> **REQUIRED ACTION**: For each line in the data that includes "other", make a copy.

> **SUPPLIED DATA**:
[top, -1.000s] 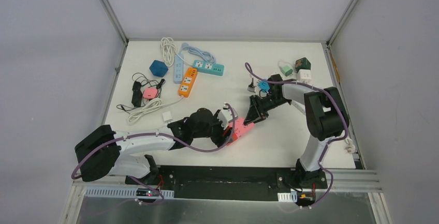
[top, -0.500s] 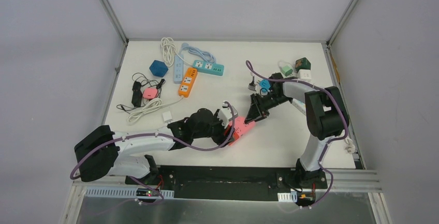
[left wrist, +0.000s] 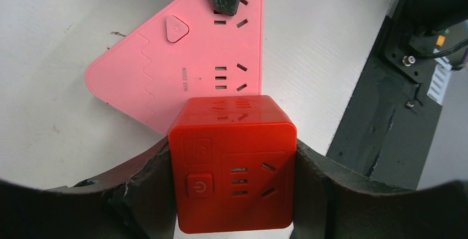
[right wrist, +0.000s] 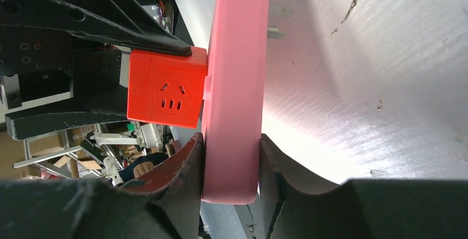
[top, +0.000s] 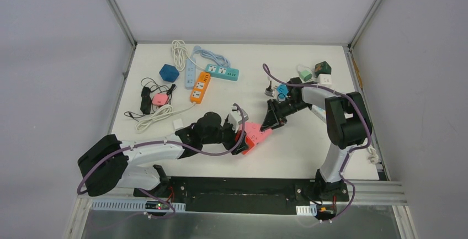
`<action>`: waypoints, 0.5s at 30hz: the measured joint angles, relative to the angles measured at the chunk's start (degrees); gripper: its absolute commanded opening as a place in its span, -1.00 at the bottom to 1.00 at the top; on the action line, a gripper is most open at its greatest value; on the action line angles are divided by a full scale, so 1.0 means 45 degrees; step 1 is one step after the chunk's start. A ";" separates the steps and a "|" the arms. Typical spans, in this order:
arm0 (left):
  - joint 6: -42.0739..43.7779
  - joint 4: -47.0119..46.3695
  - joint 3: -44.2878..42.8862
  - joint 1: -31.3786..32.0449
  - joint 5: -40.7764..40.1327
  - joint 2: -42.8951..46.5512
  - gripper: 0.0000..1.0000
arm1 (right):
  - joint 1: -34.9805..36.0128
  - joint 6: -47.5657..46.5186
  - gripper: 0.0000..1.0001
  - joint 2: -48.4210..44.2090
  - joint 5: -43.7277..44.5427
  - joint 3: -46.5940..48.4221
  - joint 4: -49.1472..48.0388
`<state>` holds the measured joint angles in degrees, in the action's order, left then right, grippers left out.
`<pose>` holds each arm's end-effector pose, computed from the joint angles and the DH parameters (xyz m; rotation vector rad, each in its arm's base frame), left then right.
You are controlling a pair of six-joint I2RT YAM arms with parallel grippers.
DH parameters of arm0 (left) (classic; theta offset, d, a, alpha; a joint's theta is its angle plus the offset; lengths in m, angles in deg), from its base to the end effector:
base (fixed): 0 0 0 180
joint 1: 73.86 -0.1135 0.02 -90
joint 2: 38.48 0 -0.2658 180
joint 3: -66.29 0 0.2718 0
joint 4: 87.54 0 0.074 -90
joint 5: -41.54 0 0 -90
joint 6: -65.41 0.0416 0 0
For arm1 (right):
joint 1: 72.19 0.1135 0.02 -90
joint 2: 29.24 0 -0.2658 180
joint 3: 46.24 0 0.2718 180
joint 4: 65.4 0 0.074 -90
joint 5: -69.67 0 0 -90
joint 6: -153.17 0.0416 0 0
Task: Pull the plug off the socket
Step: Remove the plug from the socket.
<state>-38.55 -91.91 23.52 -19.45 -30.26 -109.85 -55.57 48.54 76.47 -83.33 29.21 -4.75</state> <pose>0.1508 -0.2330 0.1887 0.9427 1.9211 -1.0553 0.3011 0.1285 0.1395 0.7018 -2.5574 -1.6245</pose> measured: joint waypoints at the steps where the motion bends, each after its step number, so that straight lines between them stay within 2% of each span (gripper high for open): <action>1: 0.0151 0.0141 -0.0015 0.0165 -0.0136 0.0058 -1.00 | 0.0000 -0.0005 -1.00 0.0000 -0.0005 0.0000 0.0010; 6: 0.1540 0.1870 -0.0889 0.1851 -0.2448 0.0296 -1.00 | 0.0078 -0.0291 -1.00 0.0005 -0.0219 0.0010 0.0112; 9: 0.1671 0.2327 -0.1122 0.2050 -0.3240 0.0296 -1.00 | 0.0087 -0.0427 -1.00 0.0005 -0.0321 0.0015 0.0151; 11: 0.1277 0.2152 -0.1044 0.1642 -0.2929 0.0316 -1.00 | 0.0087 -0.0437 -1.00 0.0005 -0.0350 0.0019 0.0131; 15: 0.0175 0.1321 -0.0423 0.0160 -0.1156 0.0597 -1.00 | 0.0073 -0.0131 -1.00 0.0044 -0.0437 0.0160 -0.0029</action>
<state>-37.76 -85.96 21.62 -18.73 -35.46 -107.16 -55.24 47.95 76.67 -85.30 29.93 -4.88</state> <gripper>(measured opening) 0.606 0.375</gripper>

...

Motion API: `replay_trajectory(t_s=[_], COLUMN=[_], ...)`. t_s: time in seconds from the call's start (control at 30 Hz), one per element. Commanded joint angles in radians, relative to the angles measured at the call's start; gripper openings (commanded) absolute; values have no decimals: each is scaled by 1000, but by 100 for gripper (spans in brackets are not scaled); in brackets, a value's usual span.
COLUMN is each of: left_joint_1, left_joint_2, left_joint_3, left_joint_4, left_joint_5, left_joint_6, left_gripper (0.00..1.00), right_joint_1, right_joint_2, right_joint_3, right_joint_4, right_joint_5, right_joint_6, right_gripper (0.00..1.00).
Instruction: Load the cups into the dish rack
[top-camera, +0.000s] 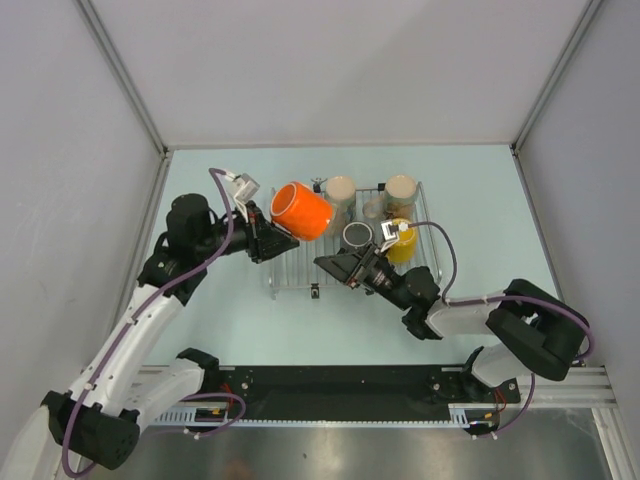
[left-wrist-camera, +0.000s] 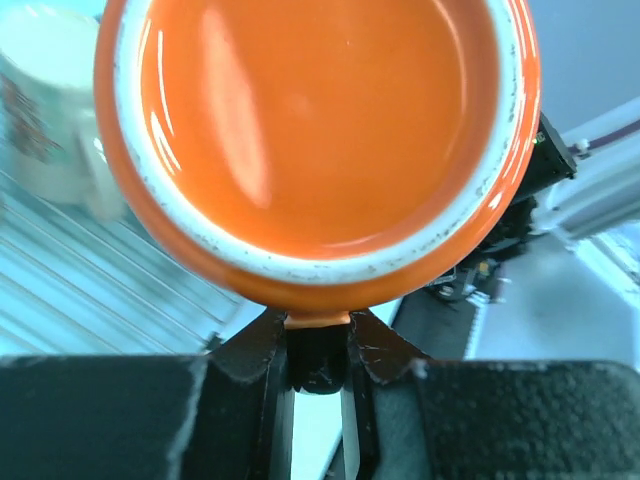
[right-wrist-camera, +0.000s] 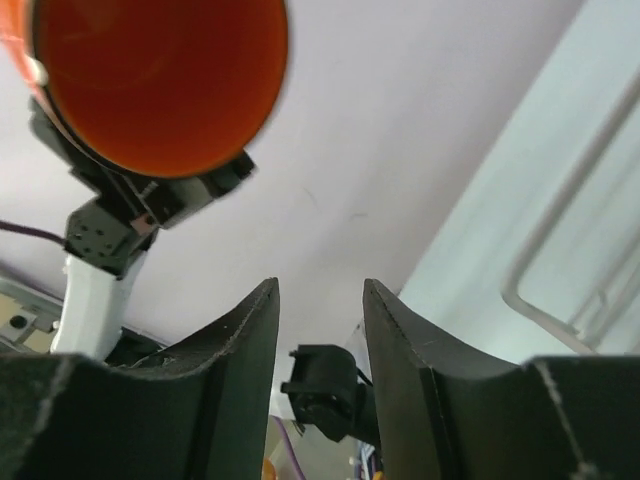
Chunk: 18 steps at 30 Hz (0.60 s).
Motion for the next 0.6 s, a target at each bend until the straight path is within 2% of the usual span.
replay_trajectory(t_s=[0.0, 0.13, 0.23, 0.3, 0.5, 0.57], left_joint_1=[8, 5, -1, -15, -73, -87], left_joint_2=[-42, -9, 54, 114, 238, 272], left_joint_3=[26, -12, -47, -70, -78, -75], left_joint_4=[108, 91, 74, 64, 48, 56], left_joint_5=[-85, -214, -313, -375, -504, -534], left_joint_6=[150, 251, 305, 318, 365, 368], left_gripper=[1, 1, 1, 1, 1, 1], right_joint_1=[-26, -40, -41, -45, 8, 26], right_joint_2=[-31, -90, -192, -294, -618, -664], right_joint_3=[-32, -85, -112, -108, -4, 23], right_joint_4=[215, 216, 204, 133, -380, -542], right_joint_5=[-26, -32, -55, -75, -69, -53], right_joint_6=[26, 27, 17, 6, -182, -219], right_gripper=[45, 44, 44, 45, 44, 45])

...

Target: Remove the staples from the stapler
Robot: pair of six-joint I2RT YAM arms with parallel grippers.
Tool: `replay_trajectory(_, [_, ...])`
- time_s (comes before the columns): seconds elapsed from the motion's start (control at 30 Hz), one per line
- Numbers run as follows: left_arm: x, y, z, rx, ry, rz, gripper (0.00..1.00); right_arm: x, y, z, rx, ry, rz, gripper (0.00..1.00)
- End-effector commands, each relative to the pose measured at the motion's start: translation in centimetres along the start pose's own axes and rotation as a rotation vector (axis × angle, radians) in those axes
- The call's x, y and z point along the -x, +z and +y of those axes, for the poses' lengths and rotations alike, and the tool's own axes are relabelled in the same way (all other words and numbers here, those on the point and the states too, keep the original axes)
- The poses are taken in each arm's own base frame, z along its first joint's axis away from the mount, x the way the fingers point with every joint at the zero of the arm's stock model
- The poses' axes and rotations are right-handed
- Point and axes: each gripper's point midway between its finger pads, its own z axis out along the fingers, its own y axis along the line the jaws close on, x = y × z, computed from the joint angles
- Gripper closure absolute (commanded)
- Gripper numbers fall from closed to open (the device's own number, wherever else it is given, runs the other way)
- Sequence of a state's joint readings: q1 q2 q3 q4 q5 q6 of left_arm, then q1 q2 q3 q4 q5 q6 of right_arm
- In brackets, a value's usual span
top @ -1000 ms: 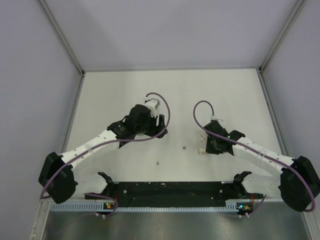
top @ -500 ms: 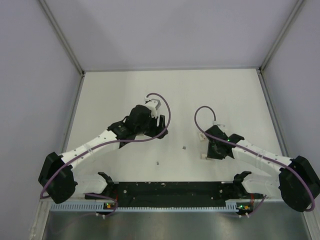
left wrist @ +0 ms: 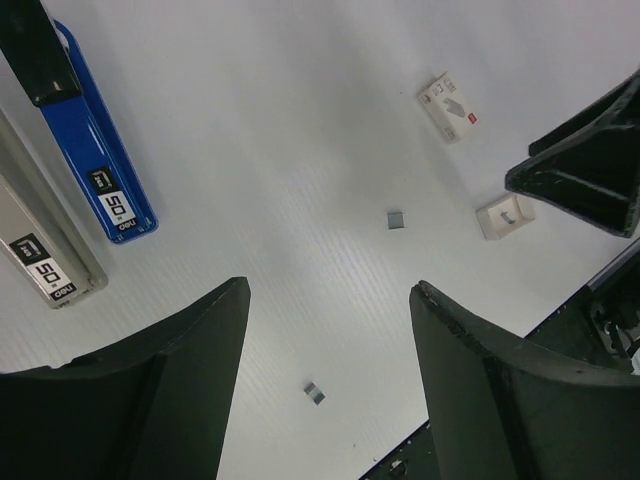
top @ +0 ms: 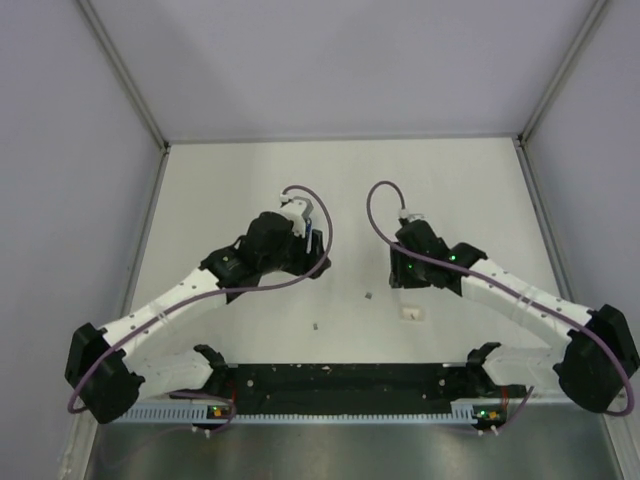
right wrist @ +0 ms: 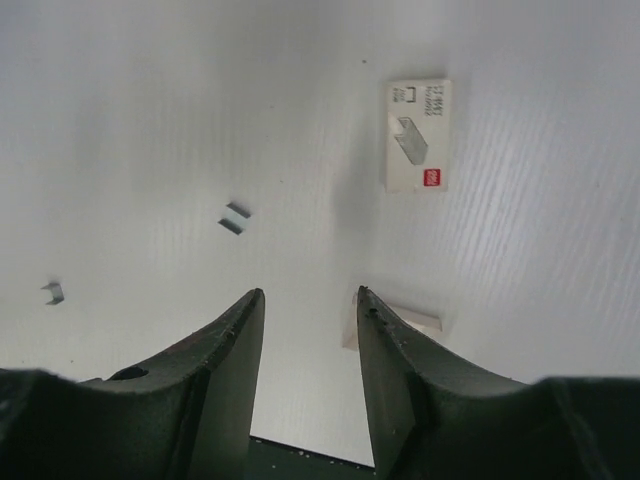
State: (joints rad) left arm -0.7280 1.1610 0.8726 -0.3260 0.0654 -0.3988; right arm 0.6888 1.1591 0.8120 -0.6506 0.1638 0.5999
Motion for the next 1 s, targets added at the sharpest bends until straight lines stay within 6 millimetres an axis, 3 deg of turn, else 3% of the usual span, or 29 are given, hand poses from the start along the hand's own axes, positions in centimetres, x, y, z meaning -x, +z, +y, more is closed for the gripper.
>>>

> **SOLUTION TO THIS TASK**:
- The call's x, y and z point along the -x, +z and +y of those axes, for the poses' lengths and rotations alike, and the tool's own axes are relabelled in the same way (all other words and numbers here, those on the point and the states too, keep the original axes)
- Gripper numbers fall from closed to open (the device's own number, wherever else it is given, runs the other way)

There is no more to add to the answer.